## What is needed:
In this exercise, write out the data word for word and leave every image out.

- Opening Delimiter -

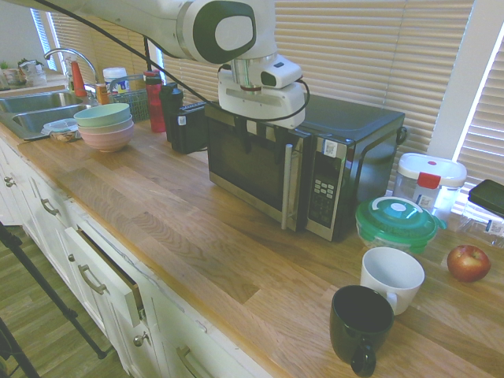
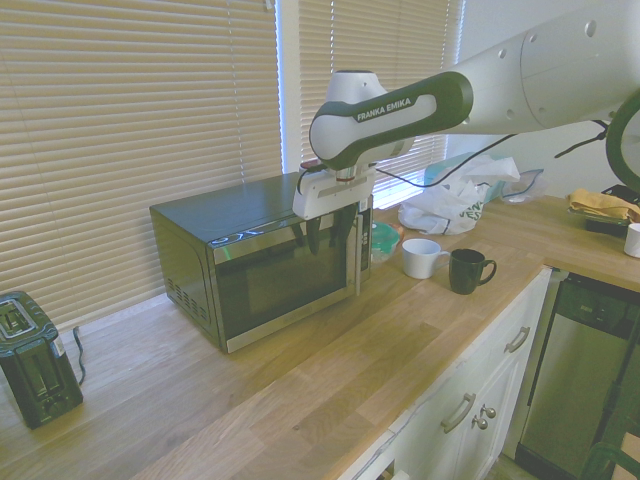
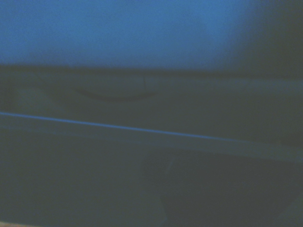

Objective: Close the microwave

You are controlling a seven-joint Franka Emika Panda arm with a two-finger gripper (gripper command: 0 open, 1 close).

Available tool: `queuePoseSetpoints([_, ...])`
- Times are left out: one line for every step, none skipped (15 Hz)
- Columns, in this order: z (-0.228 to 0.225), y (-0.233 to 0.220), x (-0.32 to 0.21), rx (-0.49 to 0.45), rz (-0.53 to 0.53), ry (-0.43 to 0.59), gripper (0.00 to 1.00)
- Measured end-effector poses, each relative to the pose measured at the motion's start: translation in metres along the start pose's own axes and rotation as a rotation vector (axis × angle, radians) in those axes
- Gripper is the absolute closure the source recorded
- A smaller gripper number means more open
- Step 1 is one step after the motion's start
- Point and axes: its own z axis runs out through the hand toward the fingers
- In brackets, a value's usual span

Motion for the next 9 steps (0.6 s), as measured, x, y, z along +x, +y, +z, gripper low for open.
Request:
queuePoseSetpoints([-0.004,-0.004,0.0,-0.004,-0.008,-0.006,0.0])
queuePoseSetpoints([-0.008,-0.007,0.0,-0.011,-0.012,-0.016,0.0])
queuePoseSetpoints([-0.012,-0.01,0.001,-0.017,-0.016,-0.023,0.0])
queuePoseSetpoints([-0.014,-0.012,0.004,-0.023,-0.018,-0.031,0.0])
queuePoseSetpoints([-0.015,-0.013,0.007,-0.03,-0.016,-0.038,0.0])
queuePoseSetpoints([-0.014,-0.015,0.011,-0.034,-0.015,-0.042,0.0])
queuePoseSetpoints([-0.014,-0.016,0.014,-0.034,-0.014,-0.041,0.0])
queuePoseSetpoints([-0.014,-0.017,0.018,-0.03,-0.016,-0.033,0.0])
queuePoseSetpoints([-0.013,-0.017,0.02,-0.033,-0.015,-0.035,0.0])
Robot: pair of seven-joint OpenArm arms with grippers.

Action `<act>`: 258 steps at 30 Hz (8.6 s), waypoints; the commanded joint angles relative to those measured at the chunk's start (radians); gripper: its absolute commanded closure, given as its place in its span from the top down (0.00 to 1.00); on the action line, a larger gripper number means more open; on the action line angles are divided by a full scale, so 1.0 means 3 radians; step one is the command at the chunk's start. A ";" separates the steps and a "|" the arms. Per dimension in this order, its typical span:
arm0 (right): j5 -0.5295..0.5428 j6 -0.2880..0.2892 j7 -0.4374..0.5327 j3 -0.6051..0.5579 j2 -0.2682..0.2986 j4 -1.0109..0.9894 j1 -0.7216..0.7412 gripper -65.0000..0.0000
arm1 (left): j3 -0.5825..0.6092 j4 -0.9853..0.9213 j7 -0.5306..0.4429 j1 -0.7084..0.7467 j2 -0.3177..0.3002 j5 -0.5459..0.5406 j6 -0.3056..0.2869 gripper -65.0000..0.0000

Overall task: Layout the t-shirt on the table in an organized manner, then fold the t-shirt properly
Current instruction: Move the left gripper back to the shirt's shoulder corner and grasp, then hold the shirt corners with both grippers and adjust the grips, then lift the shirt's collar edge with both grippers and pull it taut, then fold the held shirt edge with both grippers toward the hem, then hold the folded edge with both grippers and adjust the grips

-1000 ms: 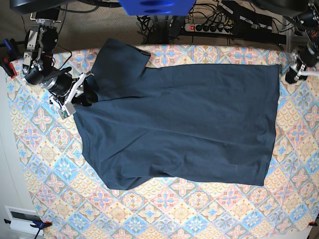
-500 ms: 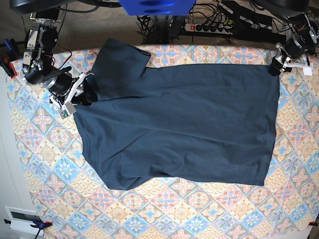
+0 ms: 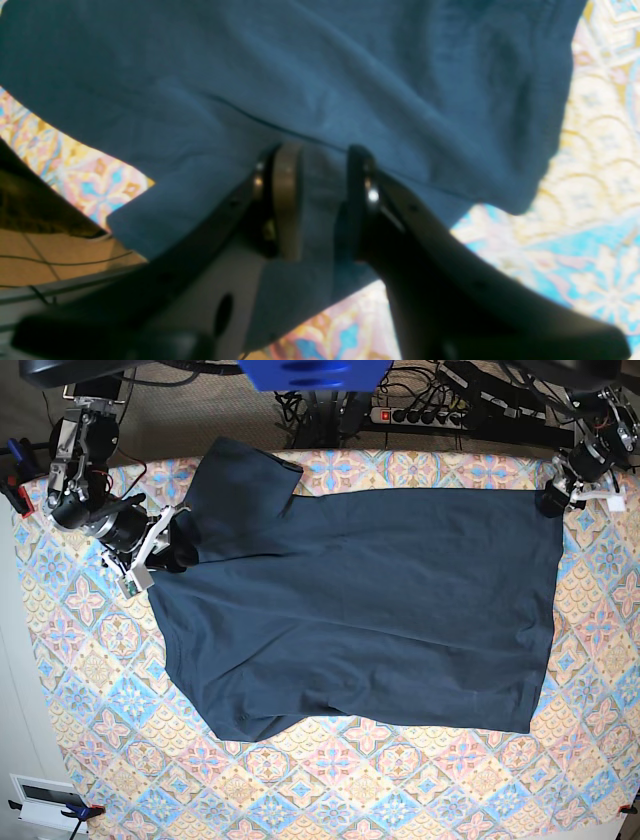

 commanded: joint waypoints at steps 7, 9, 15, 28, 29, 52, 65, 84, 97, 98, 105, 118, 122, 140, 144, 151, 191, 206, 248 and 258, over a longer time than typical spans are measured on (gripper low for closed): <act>0.0078 0.0009 0.0074 0.0046 0.0035 0.0096 -0.0182 0.22 | -0.0156 0.0010 0.0036 -0.0037 -0.0167 0.0023 -0.0255 0.29; 0.0078 0.0009 0.0074 0.0046 0.0035 0.0173 -0.0218 0.22 | -0.0161 0.0010 0.0061 -0.0037 -0.0192 -0.0002 -0.0265 0.21; 0.0078 0.0004 0.0074 0.0046 0.0035 0.0250 -0.0223 0.22 | -0.0161 0.0016 0.0066 0.0229 -0.0249 -0.0243 -0.0265 0.23; 0.0078 0.0004 0.0074 0.0041 -0.0032 0.0255 -0.0223 0.22 | -0.0146 -0.0010 0.0036 0.0167 -0.0228 -0.0227 -0.0249 0.39; 0.0078 0.0004 0.0074 0.0041 -0.0032 0.0255 -0.0223 0.22 | -0.0146 -0.0010 0.0036 0.0167 -0.0223 -0.0212 -0.0249 0.39; 0.0088 0.0004 -0.0222 0.0158 -0.0114 0.0296 -0.0658 0.23 | -0.0161 0.0031 0.0046 -0.0140 -0.0197 0.0136 -0.0270 0.00; 0.0083 0.0004 -0.0253 0.0332 -0.0231 -0.0262 -0.0633 0.37 | -0.0161 0.0425 0.0061 -0.0140 -0.0192 0.0161 -0.0270 0.00; 0.0083 0.0015 -0.0222 0.0307 -0.0277 -0.0630 -0.0633 0.39 | -0.0151 0.0420 0.0061 -0.0155 -0.0182 0.0161 -0.0270 0.00; 0.0078 0.0015 -0.0253 0.0598 -0.0369 -0.0610 -0.0638 0.39 | -0.0146 0.0414 0.0046 -0.0160 -0.0182 0.0166 -0.0270 0.00; 0.0078 0.0015 -0.0253 0.0593 -0.0369 -0.0610 -0.0638 0.39 | -0.0146 0.0414 0.0046 -0.0160 -0.0182 0.0166 -0.0270 0.00; 0.0078 0.0015 -0.0253 0.0465 -0.0374 -0.0630 -0.0638 0.39 | -0.0146 0.0414 0.0041 -0.0160 -0.0177 0.0166 -0.0270 0.00; 0.0078 0.0015 -0.0222 0.0071 -0.0385 -0.0630 -0.0638 0.30 | -0.0146 0.0414 0.0041 -0.0160 -0.0177 0.0151 -0.0270 0.00; 0.0078 0.0015 -0.0222 0.0123 -0.0385 -0.0630 -0.0638 0.07 | -0.0146 0.0414 0.0046 -0.0160 -0.0177 0.0151 -0.0270 0.00; 0.1183 0.0153 -0.0263 0.0501 -0.0252 -0.0477 -0.1083 0.00 | -0.0146 0.0435 0.0066 0.0198 -0.0269 0.0136 -0.0275 0.00; 0.1183 0.0268 -0.0350 0.0511 -0.0252 -0.0282 -0.1210 0.00 | -0.0156 0.0455 0.0066 0.0315 -0.0274 -0.0033 -0.0275 0.00; 0.1183 0.0268 -0.0478 0.0516 -0.0252 0.0014 -0.1323 0.00 | -0.0161 0.0783 0.0061 0.0454 -0.0274 -0.0069 -0.0275 0.00; 0.1305 0.0268 -0.0463 0.0660 -0.0257 -0.0794 0.0457 0.00 | -0.0642 0.0512 0.0036 -0.1122 0.0202 0.0427 -0.0244 0.00; 0.0257 0.0268 -0.0309 0.0562 -0.0410 -0.1229 0.0932 0.00 | -0.0387 0.0123 -0.0108 -0.1556 0.0268 0.1169 -0.0244 0.00; 0.0605 0.0268 -0.0156 0.0772 -0.0390 -0.0651 0.0058 0.26 | 0.0171 0.0123 -0.0184 -0.0892 0.0294 0.0570 -0.0244 0.39; 0.0605 0.0268 -0.0156 0.0777 -0.0390 -0.0651 0.0058 0.26 | -0.0151 0.0154 0.0158 -0.0595 0.0319 0.0228 -0.0260 0.39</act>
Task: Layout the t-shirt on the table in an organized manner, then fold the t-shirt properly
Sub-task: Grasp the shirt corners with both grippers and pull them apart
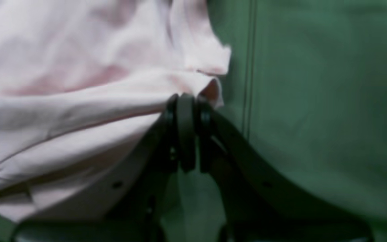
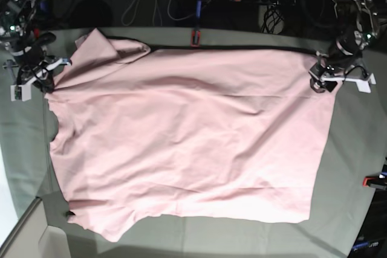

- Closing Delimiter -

## Answer box:
Objective: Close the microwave

You are controlling a seven-joint Franka Emika Panda arm with a two-finger gripper (gripper command: 0 open, 1 close).

Available tool: `queuePoseSetpoints([_, ...])`
- Times are left out: one line for every step, none skipped (15 Hz)
- Columns, in this order: z (-0.228 to 0.225), y (-0.233 to 0.220), x (-0.32 to 0.21), rx (-0.49 to 0.45), rz (-0.53 to 0.53), ry (-0.43 to 0.59), gripper (0.00 to 1.00)
- Measured end-effector poses, each relative to the pose measured at the motion's start: translation in metres along the start pose's own axes and rotation as a rotation vector (axis × angle, radians) in those axes
- Gripper is the absolute closure the source recorded
- A smaller gripper number means more open
- Step 1 is one step after the motion's start
- Point and axes: its own z axis runs out through the hand toward the fingers
- In brackets, a value's usual span

Motion for the next 9 steps (0.6 s), as measured, x, y, z along +x, +y, +z, gripper low for open.
Request:
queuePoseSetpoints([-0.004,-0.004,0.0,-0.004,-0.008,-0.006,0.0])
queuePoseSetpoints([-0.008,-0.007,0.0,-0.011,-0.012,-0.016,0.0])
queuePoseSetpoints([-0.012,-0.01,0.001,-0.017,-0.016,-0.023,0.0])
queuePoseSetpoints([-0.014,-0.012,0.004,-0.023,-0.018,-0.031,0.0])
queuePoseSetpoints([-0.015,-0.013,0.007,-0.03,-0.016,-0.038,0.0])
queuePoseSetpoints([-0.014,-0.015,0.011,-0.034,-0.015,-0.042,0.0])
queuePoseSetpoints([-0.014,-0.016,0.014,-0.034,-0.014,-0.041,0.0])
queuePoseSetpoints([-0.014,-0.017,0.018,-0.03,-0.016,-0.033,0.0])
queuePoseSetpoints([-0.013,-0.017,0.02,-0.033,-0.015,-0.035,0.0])
Robot: pair of seven-joint OpenArm arms with grippers.

Action `<act>`: 258 steps at 30 Hz (8.6 s), waypoints; the commanded joint angles relative to those measured at the chunk's start (radians); gripper: its absolute commanded closure, given as its place in its span from the top down (0.00 to 1.00); on the action line, a larger gripper number means more open; on the action line angles are divided by a full scale, so 1.0 means 3 radians; step one is the command at the chunk's start. A ";" separates the steps and a "|" the arms. Per dimension in this order, its typical span:
arm0 (right): j5 -0.5295..0.5428 j6 -0.2880..0.2892 j7 -0.4374..0.5327 j3 -0.6051..0.5579 j2 -0.2682..0.2986 j4 -1.0109..0.9894 j1 -0.7216..0.7412 gripper -65.0000..0.0000
arm1 (left): j3 -0.5825..0.6092 j4 -0.9853..0.9213 j7 -0.5306..0.4429 j1 -0.7084..0.7467 j2 -0.3177..0.3002 j5 -0.5459..0.5406 j6 -0.3056..0.2869 gripper -65.0000..0.0000

Overall task: Layout the t-shirt on the table in an organized manner, then fold the t-shirt properly
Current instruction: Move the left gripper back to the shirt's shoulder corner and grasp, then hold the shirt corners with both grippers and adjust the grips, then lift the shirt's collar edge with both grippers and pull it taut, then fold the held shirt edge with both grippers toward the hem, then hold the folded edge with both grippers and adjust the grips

-1000 ms: 
-500 ms: 
+0 ms: 

 commanded: joint waypoints at steps 7, 9, 15, 28, 29, 52, 65, 84, 97, 98, 105, 118, 122, 140, 144, 151, 191, 206, 248 and 258, over a longer time than typical spans are measured on (gripper low for closed): <act>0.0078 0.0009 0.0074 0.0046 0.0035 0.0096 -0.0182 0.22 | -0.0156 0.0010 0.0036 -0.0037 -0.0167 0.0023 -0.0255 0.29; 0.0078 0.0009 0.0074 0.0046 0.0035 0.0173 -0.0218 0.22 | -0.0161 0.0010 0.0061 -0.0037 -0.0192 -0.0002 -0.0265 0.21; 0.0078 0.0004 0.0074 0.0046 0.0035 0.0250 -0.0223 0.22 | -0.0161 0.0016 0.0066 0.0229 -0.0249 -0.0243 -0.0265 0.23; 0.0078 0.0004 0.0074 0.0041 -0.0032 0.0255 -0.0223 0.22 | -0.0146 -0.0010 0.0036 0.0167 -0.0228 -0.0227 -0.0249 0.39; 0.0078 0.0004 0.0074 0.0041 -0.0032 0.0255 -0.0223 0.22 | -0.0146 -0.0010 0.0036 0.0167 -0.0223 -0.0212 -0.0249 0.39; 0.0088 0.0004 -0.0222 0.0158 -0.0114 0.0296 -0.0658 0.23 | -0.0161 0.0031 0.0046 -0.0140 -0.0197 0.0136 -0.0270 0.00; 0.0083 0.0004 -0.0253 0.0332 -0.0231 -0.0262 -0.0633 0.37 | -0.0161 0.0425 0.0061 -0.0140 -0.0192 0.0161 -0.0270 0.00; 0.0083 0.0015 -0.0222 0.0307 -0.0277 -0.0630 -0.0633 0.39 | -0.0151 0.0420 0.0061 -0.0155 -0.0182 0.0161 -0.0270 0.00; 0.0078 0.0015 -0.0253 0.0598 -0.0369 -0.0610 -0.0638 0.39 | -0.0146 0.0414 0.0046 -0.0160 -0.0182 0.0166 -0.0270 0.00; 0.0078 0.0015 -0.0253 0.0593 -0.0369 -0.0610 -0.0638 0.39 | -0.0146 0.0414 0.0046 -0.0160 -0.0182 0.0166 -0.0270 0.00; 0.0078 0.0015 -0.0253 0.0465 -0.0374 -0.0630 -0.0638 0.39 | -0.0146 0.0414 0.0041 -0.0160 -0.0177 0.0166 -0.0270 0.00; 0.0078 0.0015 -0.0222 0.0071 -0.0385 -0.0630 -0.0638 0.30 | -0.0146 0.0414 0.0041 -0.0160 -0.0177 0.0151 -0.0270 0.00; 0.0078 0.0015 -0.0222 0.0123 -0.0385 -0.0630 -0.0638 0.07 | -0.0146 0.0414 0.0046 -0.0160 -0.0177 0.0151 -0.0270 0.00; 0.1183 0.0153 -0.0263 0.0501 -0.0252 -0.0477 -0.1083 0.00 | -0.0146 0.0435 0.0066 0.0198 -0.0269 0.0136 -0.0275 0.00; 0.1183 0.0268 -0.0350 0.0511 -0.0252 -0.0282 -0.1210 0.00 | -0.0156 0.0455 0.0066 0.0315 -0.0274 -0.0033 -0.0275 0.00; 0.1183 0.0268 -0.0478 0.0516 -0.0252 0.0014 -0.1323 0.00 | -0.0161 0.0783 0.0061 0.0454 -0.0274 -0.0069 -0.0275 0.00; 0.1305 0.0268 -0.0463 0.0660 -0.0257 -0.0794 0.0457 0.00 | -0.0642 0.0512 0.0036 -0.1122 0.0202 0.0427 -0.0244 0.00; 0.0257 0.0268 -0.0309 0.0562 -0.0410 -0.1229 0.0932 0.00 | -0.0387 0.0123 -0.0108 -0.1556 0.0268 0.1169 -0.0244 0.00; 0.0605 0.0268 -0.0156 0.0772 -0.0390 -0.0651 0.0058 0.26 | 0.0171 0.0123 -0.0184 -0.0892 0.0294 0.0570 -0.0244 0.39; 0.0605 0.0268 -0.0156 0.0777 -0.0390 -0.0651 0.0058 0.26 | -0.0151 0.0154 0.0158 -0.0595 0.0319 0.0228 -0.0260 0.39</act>
Task: Layout the t-shirt on the table in an organized manner, then fold the t-shirt properly
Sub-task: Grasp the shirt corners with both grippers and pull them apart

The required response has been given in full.